CEA Humanitarian Award for Leadership in Recent Immigrant Educational and Community Relationships
This award is given by the CEA Human & Civil Rights Commission to an individual who has demonstrated leadership in resolving social and educational problems as they relate to recent immigrants.
Debra Balletto, a special education teacher at Wilby High School in Waterbury, has spent the last five years advocating for people in need and working to improve the lives of those less fortunate than herself. Each year, she has spent one week volunteering with members of her church building homes for families devastated by Hurricane Katrina. Debra has also become a surrogate mother for a local refugee family from war-torn Burma. She has conducted English lessons in a small apartment living room and the class has grown from five to fifteen students. In addition to language instruction, she has helped the family members with basic needs such as filing for unemployment benefits when they were laid off, teaching them how to make medical appointments, and how to fill out paperwork when visiting a physician’s office or pharmacy.
Helen Keller – Anne Sullivan Memorial Award
This award from the CEA Human & Civil Rights Commission goes to teachers who have developed and/or implemented school wide and/or a community wide program that promotes equal educational opportunities for the disabled.
Melissa Lotstein & Jennifer Nagel teach music and special education, respectively, at Sedgwick Middle School in West Hartford. Together, these colleagues initiated the school’s Unified Theater that brings together a diverse group of general and special education students to act in student-written and directed skits that equally feature the talents of students with and without special needs. The Unified Theater program began in 2004 with 30 students and has grown to include more than 50 students this past year.
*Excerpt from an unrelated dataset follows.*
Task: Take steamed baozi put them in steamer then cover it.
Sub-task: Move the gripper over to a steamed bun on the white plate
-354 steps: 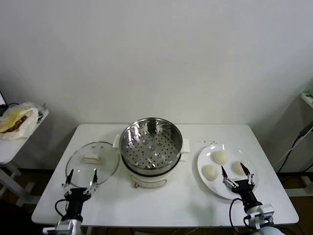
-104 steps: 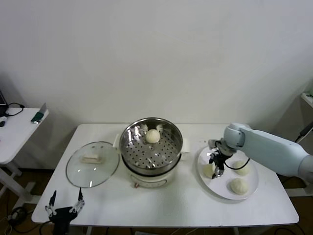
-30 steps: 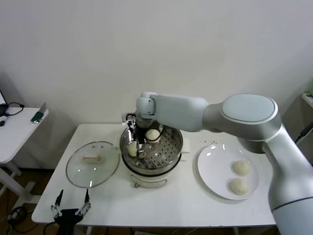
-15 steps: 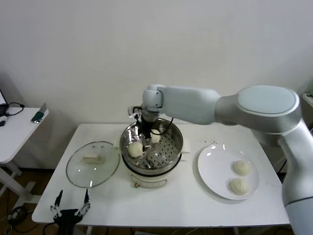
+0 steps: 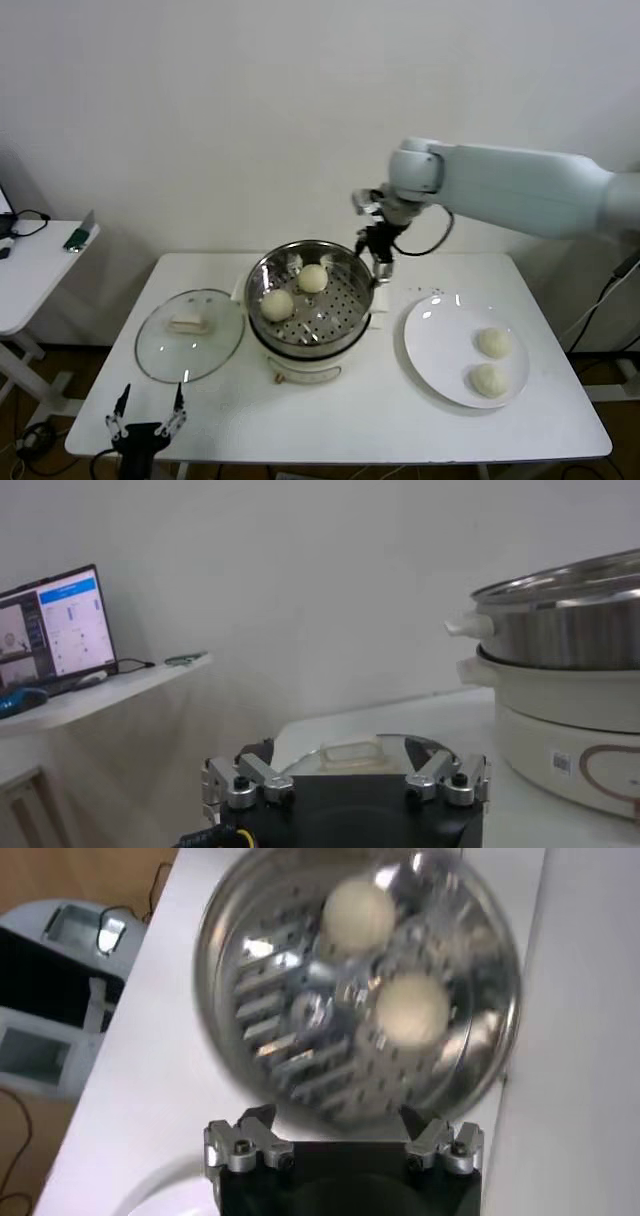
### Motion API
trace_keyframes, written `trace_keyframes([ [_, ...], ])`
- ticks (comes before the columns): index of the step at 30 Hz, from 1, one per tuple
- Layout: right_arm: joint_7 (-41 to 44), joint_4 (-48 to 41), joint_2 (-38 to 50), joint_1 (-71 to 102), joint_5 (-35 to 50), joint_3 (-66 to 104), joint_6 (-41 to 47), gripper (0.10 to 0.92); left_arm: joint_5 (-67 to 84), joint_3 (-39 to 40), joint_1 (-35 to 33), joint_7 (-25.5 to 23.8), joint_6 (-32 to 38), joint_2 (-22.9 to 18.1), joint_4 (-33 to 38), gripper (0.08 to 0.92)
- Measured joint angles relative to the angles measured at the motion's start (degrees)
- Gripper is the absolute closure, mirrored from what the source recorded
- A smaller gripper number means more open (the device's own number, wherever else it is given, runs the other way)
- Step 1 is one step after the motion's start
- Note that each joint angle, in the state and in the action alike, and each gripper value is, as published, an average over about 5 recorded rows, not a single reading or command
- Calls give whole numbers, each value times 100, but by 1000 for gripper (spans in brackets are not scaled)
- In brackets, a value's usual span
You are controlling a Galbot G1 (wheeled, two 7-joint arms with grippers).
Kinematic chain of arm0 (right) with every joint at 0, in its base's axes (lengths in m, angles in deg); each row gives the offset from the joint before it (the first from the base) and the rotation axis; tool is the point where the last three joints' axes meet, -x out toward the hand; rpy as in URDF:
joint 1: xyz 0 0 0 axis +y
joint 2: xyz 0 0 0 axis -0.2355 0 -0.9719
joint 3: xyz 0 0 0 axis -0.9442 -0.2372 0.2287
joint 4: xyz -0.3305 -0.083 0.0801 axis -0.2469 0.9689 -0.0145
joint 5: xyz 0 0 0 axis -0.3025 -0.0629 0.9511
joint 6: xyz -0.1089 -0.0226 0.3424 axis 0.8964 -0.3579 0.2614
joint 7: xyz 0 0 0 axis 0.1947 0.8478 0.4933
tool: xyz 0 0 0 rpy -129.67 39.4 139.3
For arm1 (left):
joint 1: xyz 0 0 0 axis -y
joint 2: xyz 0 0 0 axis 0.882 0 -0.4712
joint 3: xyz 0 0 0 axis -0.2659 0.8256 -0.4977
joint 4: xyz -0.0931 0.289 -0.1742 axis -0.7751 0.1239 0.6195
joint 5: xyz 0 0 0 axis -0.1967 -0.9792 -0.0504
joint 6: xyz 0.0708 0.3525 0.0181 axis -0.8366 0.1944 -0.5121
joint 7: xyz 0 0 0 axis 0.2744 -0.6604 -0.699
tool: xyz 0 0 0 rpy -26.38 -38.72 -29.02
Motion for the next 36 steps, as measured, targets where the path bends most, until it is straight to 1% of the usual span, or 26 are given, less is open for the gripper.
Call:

The mother of a student with special needs who has participated in the Unified Theater stated that these two teachers took her daughter “under their wings and together created a production with singing, dancing, and role-playing that has left her with more self-confidence, more friends and memories that will stay with her into high school.”
Minority Scholarship Recipients
The Connecticut Education Foundation—CEA’s charitable organization— awards these scholarships to qualified minority candidates enrolled in accredited Connecticut colleges or universities who are planning teaching careers.
Matthew Wayne Smith, a graduate of Avon High School, will enter Central Connecticut State University this fall. He will major in elementary education and minor in math. After helping his grandmother in her daycare center Matthew knew that his future involved working with children.
Chandani Salsania was not able to attend the awards dinner. She is a recent graduate of Maloney High School in Meriden and will attend the Waterbury campus of the University of Connecticut this fall, majoring in elementary education. Chandani has lived on three continents and speaks six languages.
Phil DiGiovanni Future Teacher Scholarship Recipients
These scholarships are awarded by the Connecticut Education Foundation to benefit children of CEA members or staff planning teaching careers.
Sarah Ashley Lupo, the daughter of Deborah Lupo, a teacher in the Monroe Education Association, is entering her senior year at Central Connecticut State University. Her major is physical education with a health cross endorsement. She has volunteered in many schools and participated in sports-related conferences at which the inclusion of special needs children was the focus.

Matthew Lance is the son of Skip and Sue Lance, both Stratford Education Association members. Matthew is entering his junior year at Eastern Connecticut State University. He has volunteered in many roles, works as a student researcher, and has served on the Stratford Youth and Family Advisory Board.